WHAT YOU NEED TO DO: Whenever a picture appears in the data, skip it and write out all other material exactly.

DATASET SECTION:
------

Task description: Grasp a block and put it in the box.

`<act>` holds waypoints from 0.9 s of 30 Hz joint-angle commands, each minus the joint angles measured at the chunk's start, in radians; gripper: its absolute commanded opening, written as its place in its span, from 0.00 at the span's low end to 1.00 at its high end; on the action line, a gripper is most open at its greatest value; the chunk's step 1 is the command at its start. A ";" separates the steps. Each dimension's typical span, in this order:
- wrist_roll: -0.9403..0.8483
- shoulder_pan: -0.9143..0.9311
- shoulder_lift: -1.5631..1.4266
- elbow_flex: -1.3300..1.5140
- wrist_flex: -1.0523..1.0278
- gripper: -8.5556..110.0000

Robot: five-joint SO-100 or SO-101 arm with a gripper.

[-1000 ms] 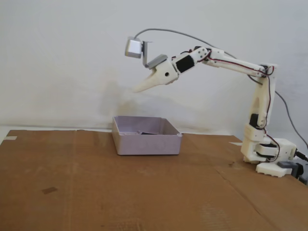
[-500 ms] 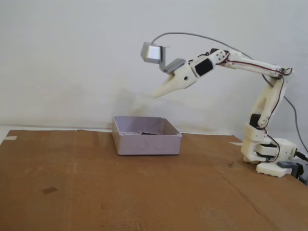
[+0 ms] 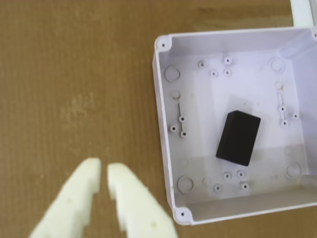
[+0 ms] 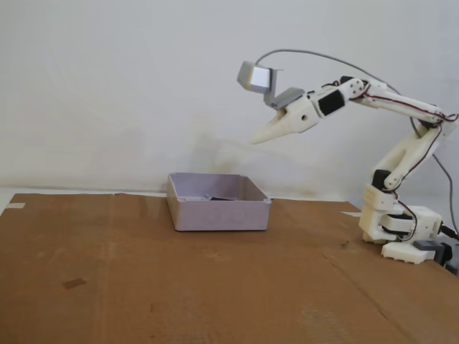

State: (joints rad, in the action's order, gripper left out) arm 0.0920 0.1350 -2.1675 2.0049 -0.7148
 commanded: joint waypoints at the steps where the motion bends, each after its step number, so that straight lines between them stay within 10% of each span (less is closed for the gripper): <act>1: 0.003 -0.009 -0.153 0.011 0.038 0.07; 27: 0.003 -0.008 -0.612 0.469 0.038 0.07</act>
State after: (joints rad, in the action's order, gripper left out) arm 0.0920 0.1350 -2.6937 2.4804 -0.7148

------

ANSWER BOX:
Task description: Grasp a block and put it in the box.

`<act>` holds waypoints from 0.9 s of 30 Hz joint-angle commands, each minus the joint angles measured at the chunk's start, in radians; gripper: its absolute commanded opening, written as its place in its span, from 0.00 at the span's low end to 1.00 at its high end; on the action line, a gripper is most open at its greatest value; the chunk's step 1 is the command at its start. A ";" separates the steps. Each dimension's typical span, in this order:
- wrist_roll: -0.9403..0.8483
- shoulder_pan: -0.9143..0.9311
- shoulder_lift: -1.5631..1.4266
- elbow_flex: -1.3300..1.5140
- wrist_flex: -1.0523..1.0278
- gripper: -8.5556..110.0000

Robot: five-joint SO-100 or SO-101 arm with a gripper.

[-1000 ms] 
[-500 ms] 
[+0 ms] 
[+0 ms] 

State: (joints rad, in the action's order, gripper left out) arm 0.0920 0.1350 -2.1675 2.0049 -0.7148
 commanded: joint waypoints at the steps where the motion bends, each after its step number, so that straight lines between them stay within 10% of each span (less is closed for the gripper): <act>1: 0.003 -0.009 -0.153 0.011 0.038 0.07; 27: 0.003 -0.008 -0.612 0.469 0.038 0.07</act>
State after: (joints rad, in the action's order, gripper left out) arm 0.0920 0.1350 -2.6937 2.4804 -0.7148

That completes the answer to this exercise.